Aim of the exercise: Retype each line below without a single alteration.

** Material for the task follows **

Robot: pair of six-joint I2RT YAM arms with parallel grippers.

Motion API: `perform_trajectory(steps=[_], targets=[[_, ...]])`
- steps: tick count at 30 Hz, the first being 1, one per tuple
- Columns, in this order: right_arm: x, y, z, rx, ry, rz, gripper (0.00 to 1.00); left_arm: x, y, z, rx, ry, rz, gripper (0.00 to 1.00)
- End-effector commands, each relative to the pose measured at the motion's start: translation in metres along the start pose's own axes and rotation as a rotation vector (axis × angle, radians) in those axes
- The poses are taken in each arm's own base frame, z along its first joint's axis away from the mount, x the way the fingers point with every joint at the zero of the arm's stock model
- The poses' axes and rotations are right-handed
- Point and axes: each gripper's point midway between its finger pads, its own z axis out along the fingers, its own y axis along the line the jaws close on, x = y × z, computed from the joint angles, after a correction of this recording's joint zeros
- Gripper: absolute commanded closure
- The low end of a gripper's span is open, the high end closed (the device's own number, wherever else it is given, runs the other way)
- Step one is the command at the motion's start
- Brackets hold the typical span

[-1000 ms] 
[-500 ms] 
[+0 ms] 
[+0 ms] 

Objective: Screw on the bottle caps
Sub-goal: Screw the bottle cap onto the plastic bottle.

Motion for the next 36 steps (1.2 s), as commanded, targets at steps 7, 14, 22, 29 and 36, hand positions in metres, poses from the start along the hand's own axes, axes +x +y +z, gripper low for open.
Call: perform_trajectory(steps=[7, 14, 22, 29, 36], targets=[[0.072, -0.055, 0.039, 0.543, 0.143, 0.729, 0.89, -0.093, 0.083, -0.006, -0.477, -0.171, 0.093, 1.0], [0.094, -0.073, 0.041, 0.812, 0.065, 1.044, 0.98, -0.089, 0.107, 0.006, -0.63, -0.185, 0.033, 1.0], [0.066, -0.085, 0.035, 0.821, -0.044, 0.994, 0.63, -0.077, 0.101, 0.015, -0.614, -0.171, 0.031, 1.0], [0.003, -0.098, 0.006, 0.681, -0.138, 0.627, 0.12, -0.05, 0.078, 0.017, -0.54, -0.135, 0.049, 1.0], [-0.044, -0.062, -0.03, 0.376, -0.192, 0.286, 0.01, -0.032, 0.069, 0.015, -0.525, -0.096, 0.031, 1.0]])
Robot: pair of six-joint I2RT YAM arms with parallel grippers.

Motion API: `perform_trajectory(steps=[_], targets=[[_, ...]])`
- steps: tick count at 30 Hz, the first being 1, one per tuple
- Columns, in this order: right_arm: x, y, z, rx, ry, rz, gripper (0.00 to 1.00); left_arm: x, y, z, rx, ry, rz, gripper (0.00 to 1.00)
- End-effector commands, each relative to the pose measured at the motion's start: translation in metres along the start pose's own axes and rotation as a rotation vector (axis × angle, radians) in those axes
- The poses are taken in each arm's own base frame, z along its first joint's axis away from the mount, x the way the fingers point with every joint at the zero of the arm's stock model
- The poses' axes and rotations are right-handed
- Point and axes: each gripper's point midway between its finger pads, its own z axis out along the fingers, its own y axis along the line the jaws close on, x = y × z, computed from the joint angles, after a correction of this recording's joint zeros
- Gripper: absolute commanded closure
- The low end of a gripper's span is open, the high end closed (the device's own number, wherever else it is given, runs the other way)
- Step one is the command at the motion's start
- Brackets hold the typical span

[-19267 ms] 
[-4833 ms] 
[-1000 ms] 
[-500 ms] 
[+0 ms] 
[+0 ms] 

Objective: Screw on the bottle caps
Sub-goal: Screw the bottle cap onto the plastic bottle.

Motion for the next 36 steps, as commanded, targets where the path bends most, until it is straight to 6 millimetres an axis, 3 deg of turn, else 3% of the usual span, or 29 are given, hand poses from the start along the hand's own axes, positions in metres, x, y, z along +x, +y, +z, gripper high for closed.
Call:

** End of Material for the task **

Finished exercise:
Robot: pair of six-joint I2RT YAM arms with parallel grippers.

Motion API: `perform_trajectory(steps=[_], targets=[[_, ...]])`
- steps: tick count at 30 Hz, the first being 1, one per tuple
- Columns, in this order: right_arm: x, y, z, rx, ry, rz, gripper (0.00 to 1.00); left_arm: x, y, z, rx, ry, rz, gripper (0.00 to 1.00)
- End-effector commands, each relative to the pose measured at the motion's start: translation in metres along the start pose's own axes and rotation as a rotation vector (axis × angle, radians) in those axes
- The poses are taken in each arm's own base frame, z along its first joint's axis away from the mount, x the way the fingers point with every joint at the zero of the arm's stock model
- The poses' axes and rotations are right-handed
- Point and axes: each gripper's point midway between its finger pads, its own z axis out along the fingers, its own y axis along the line the jaws close on, x = y × z, computed from the joint angles, after a correction of this recording's joint zeros
- Gripper: absolute commanded closure
- The low end of a gripper's span is open, the high end closed (the device's own number, wherever else it is given, runs the other way)
- Step one is the command at the motion's start
- Brackets hold the typical span

[-1000 ms] 
[-500 ms] 
[+0 ms] 
[+0 ms] 

Objective: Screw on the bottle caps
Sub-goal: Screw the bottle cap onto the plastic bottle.

Motion for the next 36 steps (1.2 s), as commanded, targets at steps 7, 14, 22, 29 and 36, hand positions in metres, poses from the start along the hand's own axes, axes +x +y +z, gripper low for open.
Call: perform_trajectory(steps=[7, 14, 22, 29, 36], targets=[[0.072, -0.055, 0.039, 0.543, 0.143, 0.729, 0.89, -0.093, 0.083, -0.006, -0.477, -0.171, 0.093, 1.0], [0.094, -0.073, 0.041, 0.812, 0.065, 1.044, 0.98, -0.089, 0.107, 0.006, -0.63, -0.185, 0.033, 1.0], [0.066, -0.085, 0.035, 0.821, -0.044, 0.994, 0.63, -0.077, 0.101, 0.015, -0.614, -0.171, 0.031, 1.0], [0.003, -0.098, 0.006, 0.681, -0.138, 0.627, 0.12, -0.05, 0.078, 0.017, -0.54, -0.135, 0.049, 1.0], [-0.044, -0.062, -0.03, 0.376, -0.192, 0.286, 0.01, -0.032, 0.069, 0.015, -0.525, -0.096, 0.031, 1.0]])
Robot: pair of six-joint I2RT YAM arms with parallel grippers.

Motion API: `perform_trajectory(steps=[_], targets=[[_, ...]])`
- steps: tick count at 30 Hz, the first being 1, one per tuple
- Columns, in this order: right_arm: x, y, z, rx, ry, rz, gripper (0.00 to 1.00); left_arm: x, y, z, rx, ry, rz, gripper (0.00 to 1.00)
- End-effector commands, each relative to the pose measured at the motion's start: translation in metres along the start pose's own axes and rotation as a rotation vector (axis × angle, radians) in those axes
- The poses are taken in each arm's own base frame, z along its first joint's axis away from the mount, x the way the fingers point with every joint at the zero of the arm's stock model
- The poses' axes and rotations are right-handed
- Point and axes: each gripper's point midway between its finger pads, its own z axis out along the fingers, its own y axis along the line the jaws close on, x = y × z, computed from the joint angles, after a correction of this recording's joint zeros
- Gripper: absolute commanded closure
- The low end of a gripper's span is open, the high end closed (the device's own number, wherever else it is given, runs the other way)
- Step one is the command at the motion's start
- Brackets hold the typical span

[-19267 ms] 
[-4833 ms] 
[-1000 ms] 
[-500 ms] 
[+0 ms] 
[+0 ms] 

Objective: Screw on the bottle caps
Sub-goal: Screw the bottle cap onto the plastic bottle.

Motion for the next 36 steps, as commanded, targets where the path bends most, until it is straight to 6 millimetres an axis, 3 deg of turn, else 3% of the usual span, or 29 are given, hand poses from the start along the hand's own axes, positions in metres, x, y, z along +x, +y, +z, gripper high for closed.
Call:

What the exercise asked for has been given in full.